DESCRIPTION OF THE TASK: Copy each line below containing "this".
##############################
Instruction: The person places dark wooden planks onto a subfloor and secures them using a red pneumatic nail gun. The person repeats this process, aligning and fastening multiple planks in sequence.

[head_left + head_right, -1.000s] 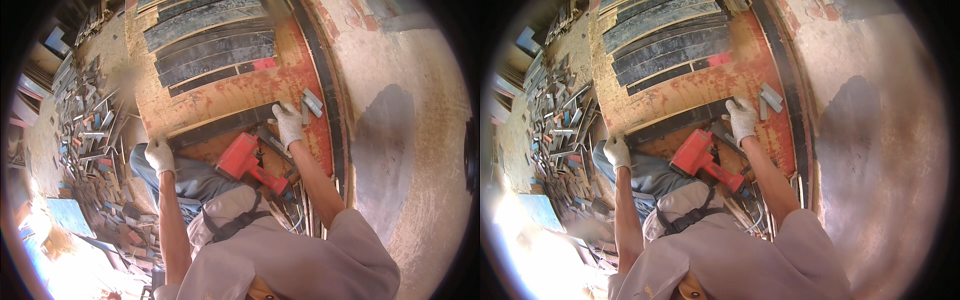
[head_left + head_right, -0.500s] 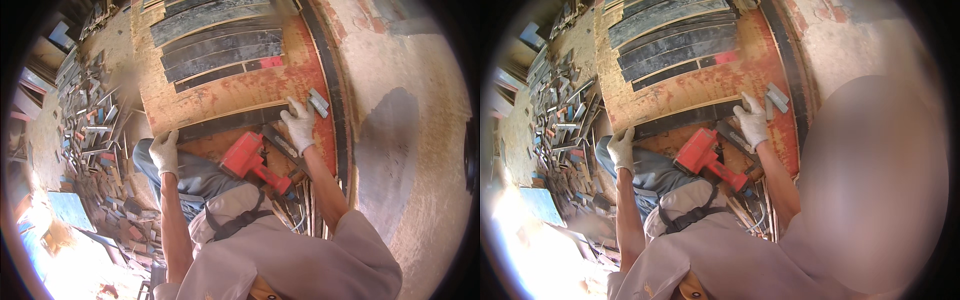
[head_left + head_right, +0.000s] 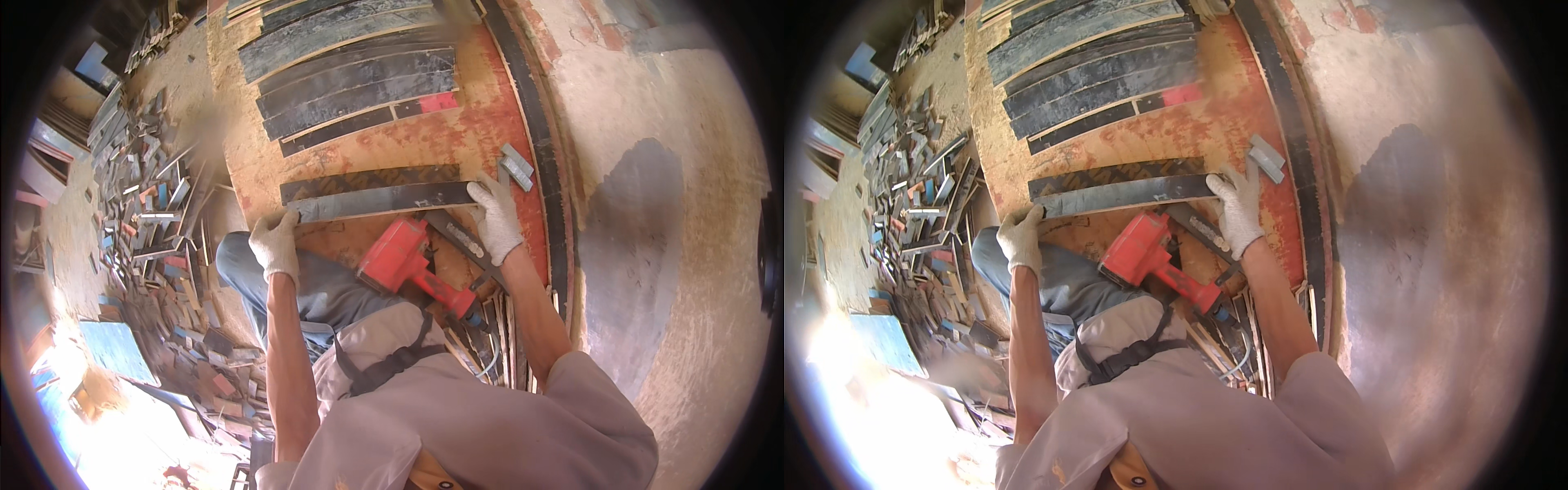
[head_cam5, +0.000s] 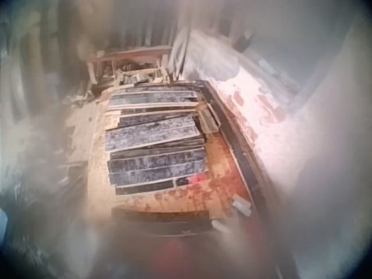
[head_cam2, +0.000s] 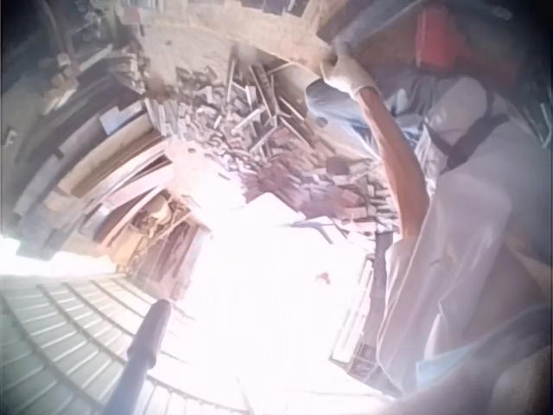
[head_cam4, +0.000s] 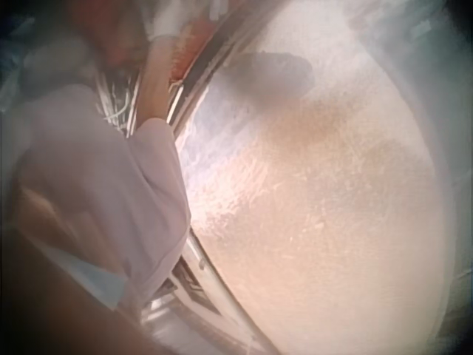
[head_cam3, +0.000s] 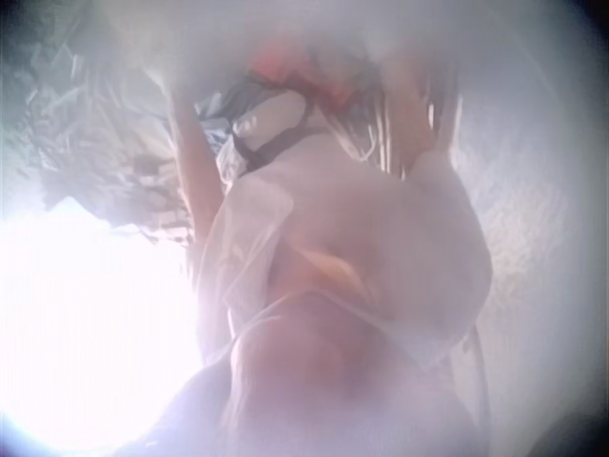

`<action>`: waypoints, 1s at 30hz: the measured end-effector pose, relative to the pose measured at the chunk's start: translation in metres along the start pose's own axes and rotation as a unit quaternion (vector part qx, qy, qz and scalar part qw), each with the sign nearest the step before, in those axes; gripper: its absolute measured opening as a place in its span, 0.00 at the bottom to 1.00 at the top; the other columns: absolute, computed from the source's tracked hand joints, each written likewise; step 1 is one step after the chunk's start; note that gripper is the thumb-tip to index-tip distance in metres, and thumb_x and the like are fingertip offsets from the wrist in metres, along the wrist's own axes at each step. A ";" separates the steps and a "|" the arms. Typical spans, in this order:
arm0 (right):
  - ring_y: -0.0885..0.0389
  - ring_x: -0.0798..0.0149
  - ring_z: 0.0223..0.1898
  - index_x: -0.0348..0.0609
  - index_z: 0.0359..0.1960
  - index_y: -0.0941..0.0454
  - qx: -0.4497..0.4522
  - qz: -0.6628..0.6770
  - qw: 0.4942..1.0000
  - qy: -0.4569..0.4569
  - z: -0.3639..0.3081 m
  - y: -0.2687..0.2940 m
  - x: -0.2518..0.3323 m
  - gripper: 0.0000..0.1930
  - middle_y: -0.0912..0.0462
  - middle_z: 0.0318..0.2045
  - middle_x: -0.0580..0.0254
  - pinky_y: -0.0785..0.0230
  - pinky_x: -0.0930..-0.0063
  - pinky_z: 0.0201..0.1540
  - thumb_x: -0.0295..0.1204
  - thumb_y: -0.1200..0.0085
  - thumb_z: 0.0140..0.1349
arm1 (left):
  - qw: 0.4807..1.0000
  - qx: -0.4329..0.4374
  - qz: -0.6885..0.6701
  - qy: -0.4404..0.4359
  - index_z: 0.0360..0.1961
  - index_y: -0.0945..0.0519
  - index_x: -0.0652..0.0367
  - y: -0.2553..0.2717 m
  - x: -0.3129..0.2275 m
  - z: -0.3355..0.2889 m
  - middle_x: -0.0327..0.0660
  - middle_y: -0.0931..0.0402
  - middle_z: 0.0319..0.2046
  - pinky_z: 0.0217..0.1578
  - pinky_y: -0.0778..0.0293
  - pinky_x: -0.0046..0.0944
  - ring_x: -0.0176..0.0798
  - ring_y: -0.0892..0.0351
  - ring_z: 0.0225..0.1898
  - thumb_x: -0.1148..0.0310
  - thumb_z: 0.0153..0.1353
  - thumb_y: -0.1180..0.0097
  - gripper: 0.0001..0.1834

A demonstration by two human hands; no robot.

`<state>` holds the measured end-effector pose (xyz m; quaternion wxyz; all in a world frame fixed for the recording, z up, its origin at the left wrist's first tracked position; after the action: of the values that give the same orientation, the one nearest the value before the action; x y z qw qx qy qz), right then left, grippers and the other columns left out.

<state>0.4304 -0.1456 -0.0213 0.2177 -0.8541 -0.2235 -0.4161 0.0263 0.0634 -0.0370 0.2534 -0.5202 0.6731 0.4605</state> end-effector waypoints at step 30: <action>0.12 0.58 0.46 0.33 0.60 0.23 -0.031 0.034 0.999 0.025 0.031 -0.003 -0.011 0.18 0.16 0.49 0.56 0.11 0.55 0.50 0.28 0.40 0.74 | 0.997 -0.040 0.021 -0.064 0.40 0.10 0.65 0.019 0.004 0.002 0.39 0.13 0.30 0.33 0.22 0.35 0.31 0.18 0.28 0.71 0.61 0.28 0.10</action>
<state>0.4421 -0.1283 -0.0467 0.2109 -0.8568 -0.1758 -0.4366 0.0075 0.0640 -0.0342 0.2655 -0.4853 0.6469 0.5248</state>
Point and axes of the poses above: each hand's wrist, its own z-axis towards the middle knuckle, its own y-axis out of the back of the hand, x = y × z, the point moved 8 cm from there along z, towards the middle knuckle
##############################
RESULT OF THE TASK:
Instruction: The person places dark wooden planks onto a subfloor and secures them using a red pneumatic nail gun. The person repeats this process, aligning and fastening multiple planks in sequence.
`<action>`: waypoints, 1s at 30hz: the measured end-effector pose, relative to the pose measured at the chunk's start: translation in metres along the start pose's own axes and rotation as a unit quaternion (vector part qx, qy, qz and scalar part qw), each with the sign nearest the step before, in those axes; gripper: its absolute measured opening as a place in its span, 0.00 at the bottom to 1.00 at the top; the other columns: absolute, computed from the source's tracked hand joints, each written likewise; step 1 is one step after the chunk's start; note that gripper is the thumb-tip to index-tip distance in metres, and thumb_x and the like are fingertip offsets from the wrist in metres, along the wrist's own axes at each step. A ";" separates the steps and a "|" the arms. Typical spans, in this order:

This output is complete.